◆ **Exercise brief**:
Exactly as they appear below, repeat the lines from the one with "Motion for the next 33" through the one with "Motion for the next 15". Drop every picture.

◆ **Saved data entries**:
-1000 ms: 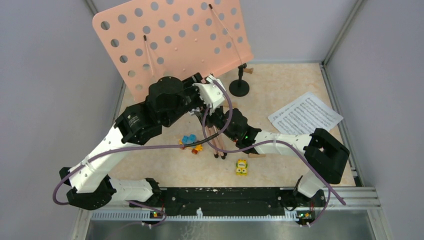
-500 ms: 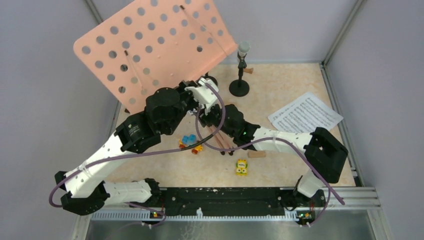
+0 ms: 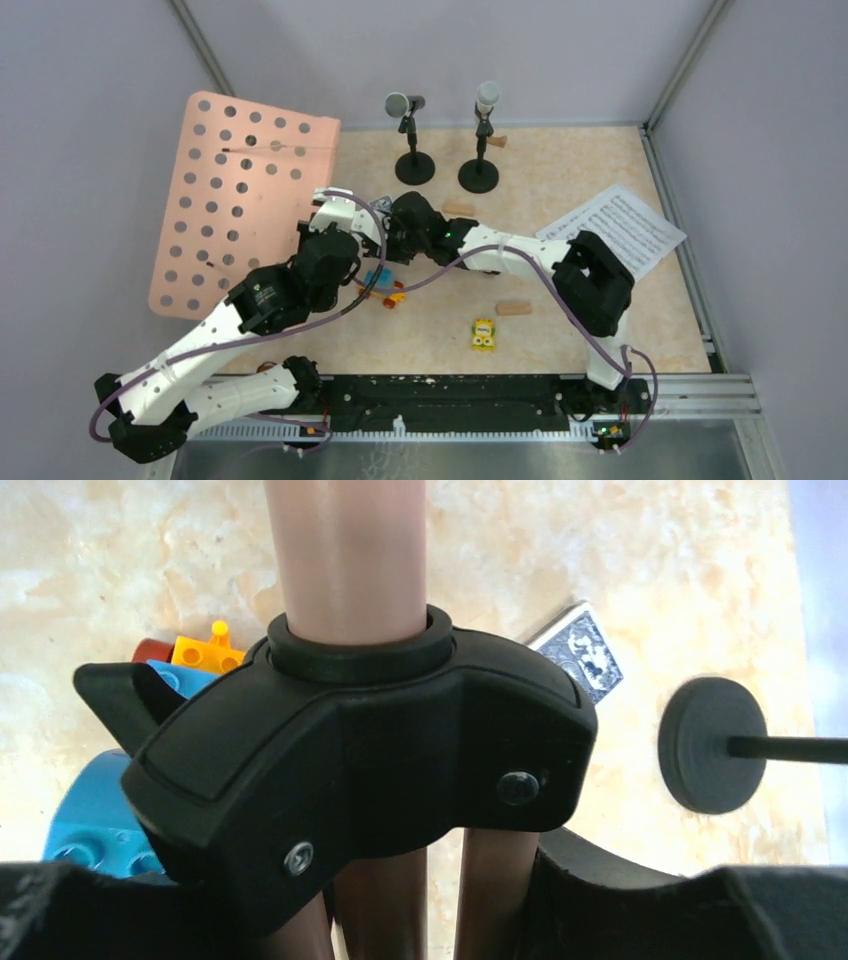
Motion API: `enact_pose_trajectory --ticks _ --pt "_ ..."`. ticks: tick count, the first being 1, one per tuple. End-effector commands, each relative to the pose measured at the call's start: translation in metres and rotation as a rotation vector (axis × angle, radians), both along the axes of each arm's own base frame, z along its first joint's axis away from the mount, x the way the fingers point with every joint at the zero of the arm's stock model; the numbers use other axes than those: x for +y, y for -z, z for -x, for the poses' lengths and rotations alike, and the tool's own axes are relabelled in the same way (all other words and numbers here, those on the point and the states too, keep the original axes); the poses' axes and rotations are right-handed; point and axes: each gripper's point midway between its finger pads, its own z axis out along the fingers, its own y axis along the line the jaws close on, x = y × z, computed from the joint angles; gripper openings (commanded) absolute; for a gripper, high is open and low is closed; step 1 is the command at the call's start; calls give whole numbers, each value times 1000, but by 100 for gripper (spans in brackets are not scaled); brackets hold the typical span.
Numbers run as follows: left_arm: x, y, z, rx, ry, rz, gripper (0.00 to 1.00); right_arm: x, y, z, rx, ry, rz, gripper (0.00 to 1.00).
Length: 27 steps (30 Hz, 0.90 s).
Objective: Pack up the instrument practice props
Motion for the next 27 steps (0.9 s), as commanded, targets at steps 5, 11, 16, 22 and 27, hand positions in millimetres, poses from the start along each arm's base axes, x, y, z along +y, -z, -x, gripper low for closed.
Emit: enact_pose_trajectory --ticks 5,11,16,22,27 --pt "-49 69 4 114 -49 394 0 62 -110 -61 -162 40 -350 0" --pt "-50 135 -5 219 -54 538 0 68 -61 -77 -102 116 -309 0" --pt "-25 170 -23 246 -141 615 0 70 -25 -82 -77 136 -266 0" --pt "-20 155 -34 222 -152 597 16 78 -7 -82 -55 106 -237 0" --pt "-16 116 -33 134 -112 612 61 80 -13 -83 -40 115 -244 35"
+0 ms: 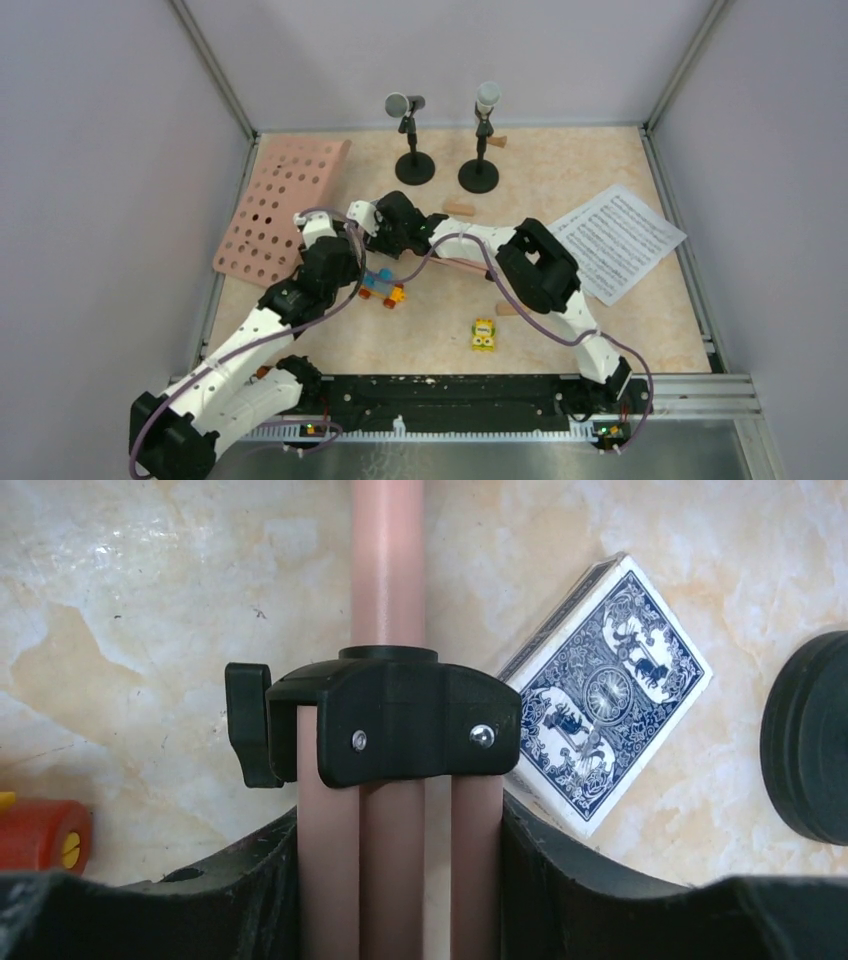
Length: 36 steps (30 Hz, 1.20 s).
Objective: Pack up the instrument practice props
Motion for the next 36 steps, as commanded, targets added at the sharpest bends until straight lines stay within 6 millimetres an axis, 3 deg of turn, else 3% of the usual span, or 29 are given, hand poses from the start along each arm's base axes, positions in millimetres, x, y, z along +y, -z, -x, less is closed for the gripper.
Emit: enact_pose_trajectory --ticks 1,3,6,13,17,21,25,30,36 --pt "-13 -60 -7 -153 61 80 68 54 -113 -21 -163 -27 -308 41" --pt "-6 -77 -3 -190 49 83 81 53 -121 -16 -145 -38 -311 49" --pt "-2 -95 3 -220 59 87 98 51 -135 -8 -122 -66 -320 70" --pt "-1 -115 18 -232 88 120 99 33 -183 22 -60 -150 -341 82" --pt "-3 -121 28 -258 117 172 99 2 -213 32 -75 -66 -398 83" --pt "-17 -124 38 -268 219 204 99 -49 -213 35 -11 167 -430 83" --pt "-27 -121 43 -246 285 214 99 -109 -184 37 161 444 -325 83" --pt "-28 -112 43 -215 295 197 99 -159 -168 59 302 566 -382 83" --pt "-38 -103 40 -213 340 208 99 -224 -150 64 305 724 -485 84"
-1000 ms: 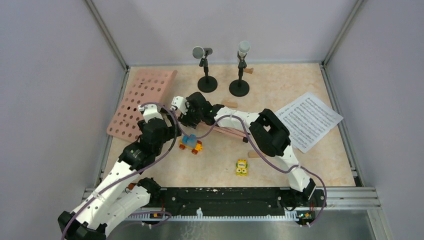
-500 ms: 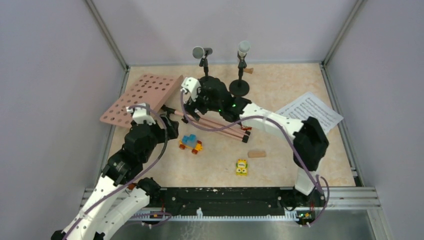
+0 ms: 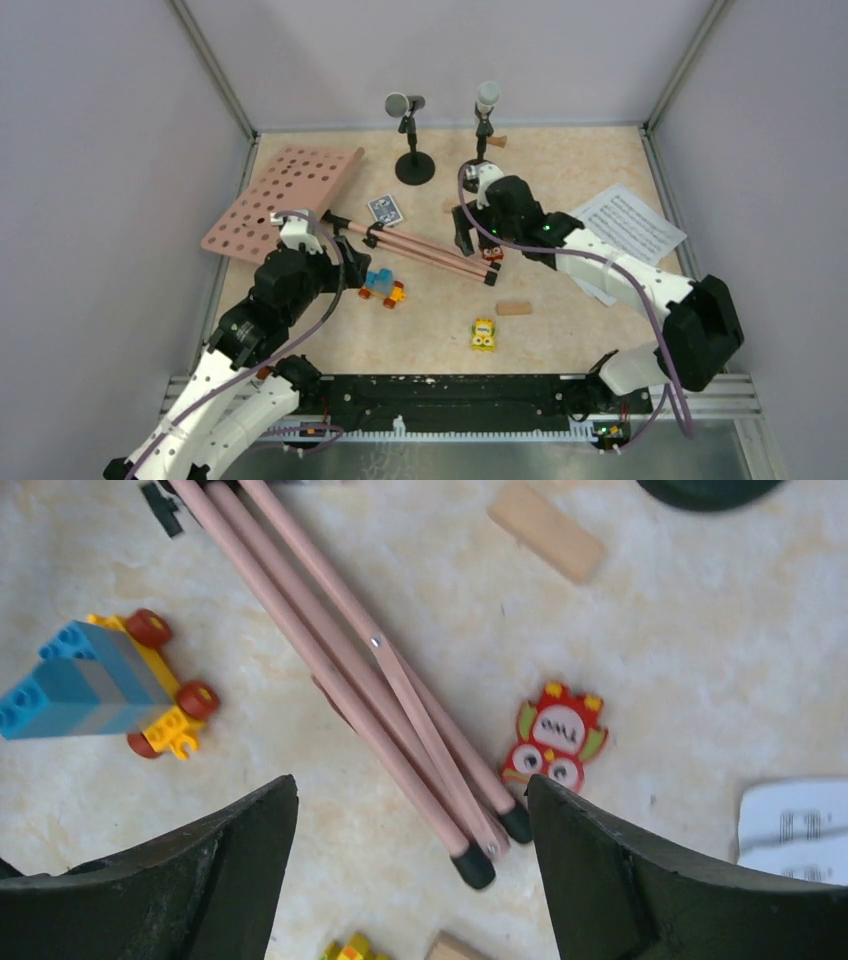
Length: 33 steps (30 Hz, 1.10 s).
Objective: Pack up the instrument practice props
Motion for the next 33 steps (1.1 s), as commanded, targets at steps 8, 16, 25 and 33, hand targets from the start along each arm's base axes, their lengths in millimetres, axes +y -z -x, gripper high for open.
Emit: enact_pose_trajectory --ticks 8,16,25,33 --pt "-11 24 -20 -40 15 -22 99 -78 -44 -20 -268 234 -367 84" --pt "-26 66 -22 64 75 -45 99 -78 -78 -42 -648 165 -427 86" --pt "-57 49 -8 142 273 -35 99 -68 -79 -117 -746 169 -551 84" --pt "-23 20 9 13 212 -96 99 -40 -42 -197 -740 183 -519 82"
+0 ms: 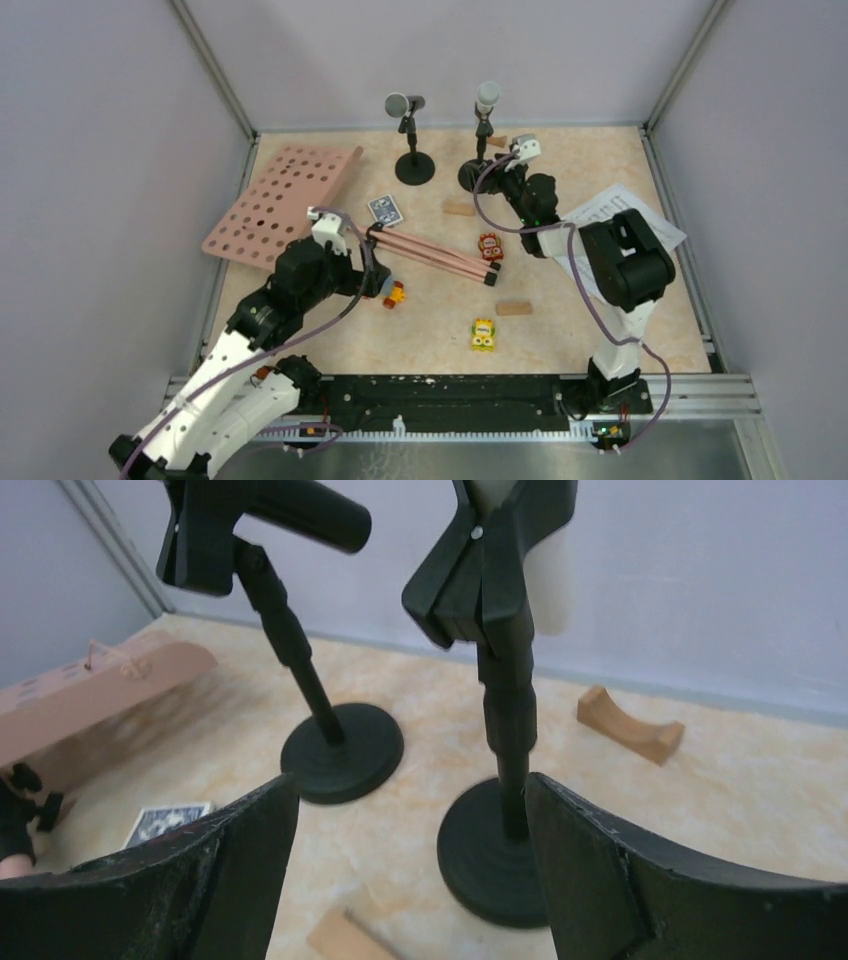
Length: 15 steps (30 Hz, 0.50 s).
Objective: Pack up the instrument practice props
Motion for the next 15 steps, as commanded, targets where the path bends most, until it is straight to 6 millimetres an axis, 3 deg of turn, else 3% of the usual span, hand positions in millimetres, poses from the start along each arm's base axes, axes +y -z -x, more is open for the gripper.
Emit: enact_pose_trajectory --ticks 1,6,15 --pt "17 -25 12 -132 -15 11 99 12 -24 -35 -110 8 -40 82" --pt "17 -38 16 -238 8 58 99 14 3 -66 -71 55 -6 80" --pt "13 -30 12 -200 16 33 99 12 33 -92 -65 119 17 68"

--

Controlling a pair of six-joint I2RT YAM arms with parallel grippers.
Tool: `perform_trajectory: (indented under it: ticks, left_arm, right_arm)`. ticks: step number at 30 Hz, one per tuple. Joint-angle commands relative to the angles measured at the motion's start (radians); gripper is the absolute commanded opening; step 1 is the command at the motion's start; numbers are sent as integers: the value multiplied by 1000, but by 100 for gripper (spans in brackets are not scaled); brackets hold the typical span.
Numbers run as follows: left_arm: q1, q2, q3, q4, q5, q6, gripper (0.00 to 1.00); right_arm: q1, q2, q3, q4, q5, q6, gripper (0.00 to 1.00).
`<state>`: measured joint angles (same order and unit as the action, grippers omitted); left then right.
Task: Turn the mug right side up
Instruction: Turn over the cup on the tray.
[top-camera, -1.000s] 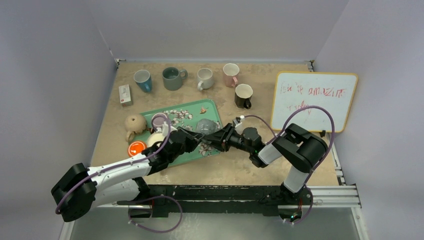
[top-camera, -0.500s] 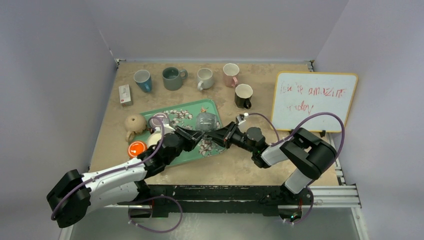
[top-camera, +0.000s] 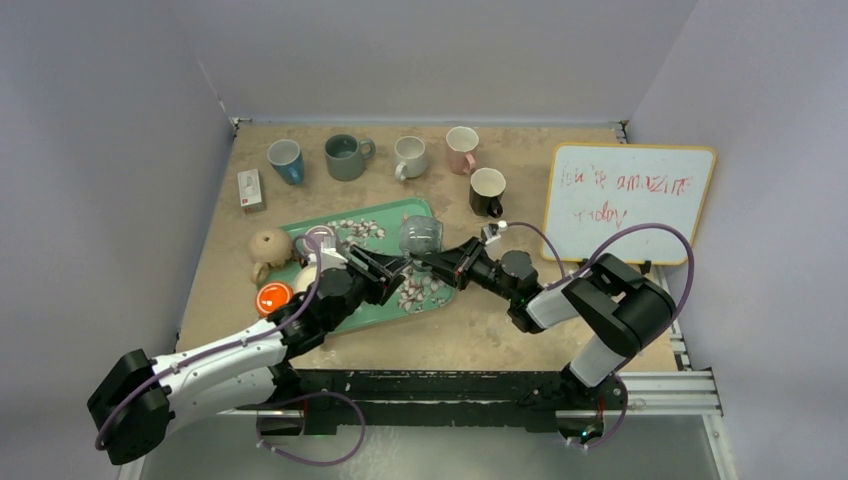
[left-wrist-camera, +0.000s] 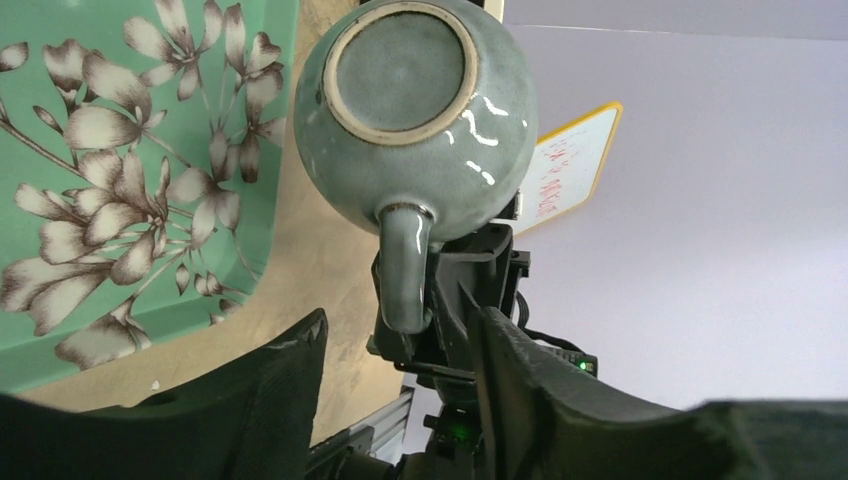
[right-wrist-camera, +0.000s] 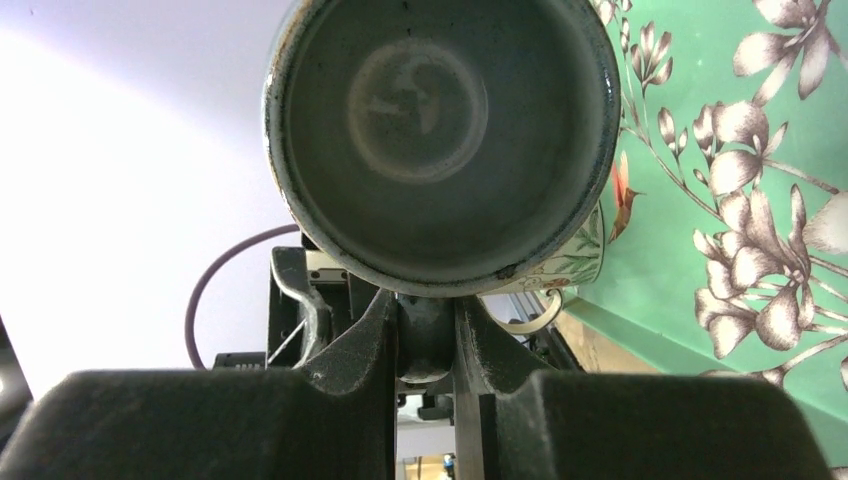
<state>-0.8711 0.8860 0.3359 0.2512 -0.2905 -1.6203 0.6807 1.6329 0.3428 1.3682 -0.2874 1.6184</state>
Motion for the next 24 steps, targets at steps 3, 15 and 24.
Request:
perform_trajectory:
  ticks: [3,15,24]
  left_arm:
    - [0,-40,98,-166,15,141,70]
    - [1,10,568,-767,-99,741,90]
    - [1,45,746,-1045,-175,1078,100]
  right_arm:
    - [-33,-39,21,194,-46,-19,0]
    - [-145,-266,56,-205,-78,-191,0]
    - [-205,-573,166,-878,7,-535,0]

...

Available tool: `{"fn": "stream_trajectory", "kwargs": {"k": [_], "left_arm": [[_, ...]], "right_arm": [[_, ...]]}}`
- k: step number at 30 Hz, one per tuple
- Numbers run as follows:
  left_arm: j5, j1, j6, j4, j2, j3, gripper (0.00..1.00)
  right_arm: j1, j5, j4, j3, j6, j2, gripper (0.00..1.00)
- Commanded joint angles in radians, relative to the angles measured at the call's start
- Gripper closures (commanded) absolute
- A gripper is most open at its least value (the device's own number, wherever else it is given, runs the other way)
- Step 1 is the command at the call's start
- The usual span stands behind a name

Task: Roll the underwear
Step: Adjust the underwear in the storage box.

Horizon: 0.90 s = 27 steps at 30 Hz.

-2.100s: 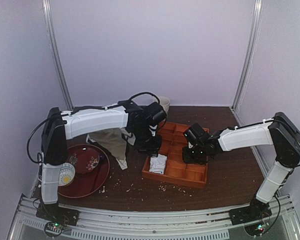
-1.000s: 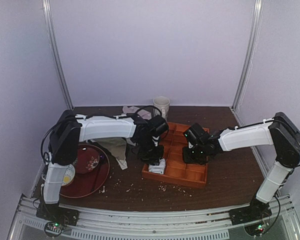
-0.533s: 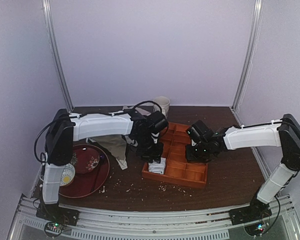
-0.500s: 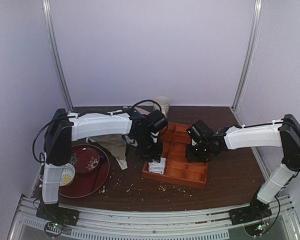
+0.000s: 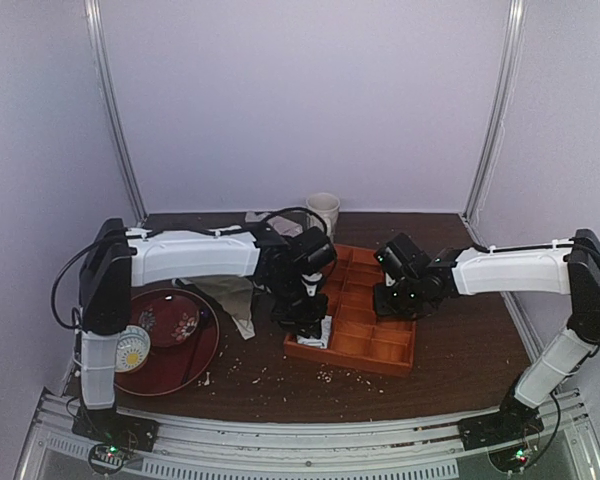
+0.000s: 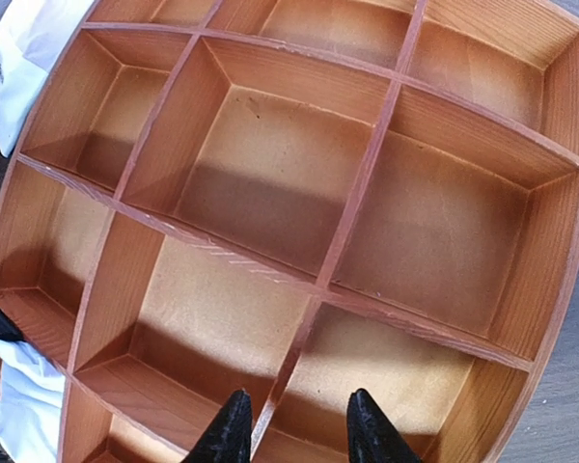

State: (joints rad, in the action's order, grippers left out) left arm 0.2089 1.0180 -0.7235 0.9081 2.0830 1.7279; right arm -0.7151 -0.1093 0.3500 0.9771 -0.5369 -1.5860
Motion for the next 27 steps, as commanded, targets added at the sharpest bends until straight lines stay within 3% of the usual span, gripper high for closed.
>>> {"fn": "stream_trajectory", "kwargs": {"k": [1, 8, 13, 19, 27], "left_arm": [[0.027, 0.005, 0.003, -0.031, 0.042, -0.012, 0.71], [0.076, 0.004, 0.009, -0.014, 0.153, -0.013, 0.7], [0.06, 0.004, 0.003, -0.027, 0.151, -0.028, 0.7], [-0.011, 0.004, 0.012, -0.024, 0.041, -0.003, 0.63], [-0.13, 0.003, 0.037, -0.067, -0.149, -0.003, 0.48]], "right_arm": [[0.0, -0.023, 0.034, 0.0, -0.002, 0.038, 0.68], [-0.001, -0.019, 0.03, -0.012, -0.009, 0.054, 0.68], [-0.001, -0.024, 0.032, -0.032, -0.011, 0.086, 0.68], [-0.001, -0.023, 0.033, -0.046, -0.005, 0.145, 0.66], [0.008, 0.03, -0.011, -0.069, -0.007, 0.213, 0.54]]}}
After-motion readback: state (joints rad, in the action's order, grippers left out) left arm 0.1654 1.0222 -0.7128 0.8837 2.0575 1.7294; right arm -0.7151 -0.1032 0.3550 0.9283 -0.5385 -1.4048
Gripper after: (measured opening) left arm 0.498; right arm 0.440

◆ **Answer to this task**:
Motion for the next 33 steps (1.1 s), as commanded, targets at steps 8, 16, 25 and 33, hand targets from the start along each arm's base axes, their lengths in millimetres, axes +y -z -x, gripper high for open.
Emit: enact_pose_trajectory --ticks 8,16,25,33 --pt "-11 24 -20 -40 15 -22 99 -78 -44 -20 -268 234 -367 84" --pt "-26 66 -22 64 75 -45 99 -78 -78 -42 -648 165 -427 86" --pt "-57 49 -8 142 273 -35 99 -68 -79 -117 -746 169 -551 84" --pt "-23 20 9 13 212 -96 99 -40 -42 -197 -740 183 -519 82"
+0 ms: 
Length: 15 steps (30 Hz, 0.50 s).
Objective: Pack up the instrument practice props
Motion for the next 15 steps, as commanded, targets where the path bends most, until it is straight to 6 millimetres an axis, 3 deg of turn, else 3% of the usual span, hand positions in millimetres, poses from the start along each arm's base axes, axes +y -z -x, more is open for the gripper.

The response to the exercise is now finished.